> [PROBLEM TO SOLVE]:
Could you set down exactly the lines in the records below between the line holding "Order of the" and the line holding "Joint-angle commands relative", inclusive?

> [RECORDS FOR PROCESSING]:
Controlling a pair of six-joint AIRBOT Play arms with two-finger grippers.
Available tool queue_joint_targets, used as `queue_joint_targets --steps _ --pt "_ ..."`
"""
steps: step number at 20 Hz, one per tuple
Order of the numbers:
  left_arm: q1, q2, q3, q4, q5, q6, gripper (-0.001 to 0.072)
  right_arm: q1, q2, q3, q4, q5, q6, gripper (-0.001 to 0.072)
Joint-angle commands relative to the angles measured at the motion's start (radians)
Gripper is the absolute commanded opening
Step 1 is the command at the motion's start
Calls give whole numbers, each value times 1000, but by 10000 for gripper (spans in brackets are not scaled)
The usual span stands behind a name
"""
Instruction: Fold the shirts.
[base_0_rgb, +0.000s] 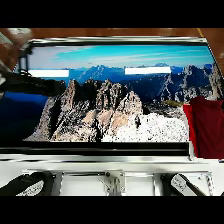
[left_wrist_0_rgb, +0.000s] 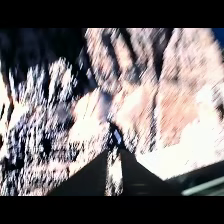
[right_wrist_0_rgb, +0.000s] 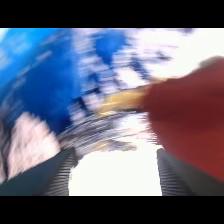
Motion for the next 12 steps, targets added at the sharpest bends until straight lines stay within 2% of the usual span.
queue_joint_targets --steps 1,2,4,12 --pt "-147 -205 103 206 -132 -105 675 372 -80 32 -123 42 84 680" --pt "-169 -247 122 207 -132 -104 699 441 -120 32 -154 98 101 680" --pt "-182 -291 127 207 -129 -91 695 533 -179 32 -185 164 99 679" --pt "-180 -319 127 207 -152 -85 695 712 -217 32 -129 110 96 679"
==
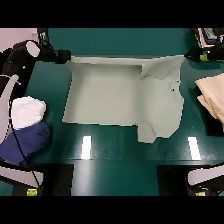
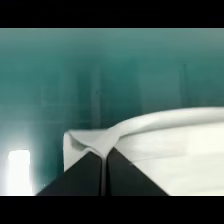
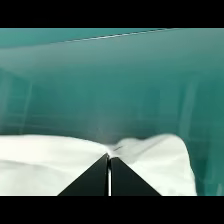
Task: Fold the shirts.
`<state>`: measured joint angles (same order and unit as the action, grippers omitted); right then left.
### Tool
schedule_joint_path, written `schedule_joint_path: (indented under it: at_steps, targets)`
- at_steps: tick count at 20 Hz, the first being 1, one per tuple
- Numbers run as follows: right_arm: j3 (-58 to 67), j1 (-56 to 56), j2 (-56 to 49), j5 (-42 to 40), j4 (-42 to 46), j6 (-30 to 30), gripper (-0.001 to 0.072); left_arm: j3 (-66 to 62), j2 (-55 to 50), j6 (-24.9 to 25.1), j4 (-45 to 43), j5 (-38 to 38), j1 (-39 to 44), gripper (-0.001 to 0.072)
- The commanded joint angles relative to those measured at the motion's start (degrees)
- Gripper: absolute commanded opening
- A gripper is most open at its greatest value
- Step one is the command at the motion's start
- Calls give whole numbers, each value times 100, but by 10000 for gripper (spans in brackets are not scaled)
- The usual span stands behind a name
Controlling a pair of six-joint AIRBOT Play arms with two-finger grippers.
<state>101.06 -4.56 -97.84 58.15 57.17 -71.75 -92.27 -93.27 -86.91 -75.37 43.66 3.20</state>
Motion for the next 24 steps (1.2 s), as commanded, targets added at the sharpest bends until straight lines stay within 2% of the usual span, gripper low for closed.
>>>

> [EXERCISE SOLUTION]:
Order of the numbers:
  left_arm: q1, q2, q3, q4, q5, q6, gripper (-0.001 to 0.072)
  right_arm: q1, q2, q3, q4, q5, q6, gripper (-0.001 to 0.072)
Joint-angle commands relative to the angles measured at the motion's start (radians)

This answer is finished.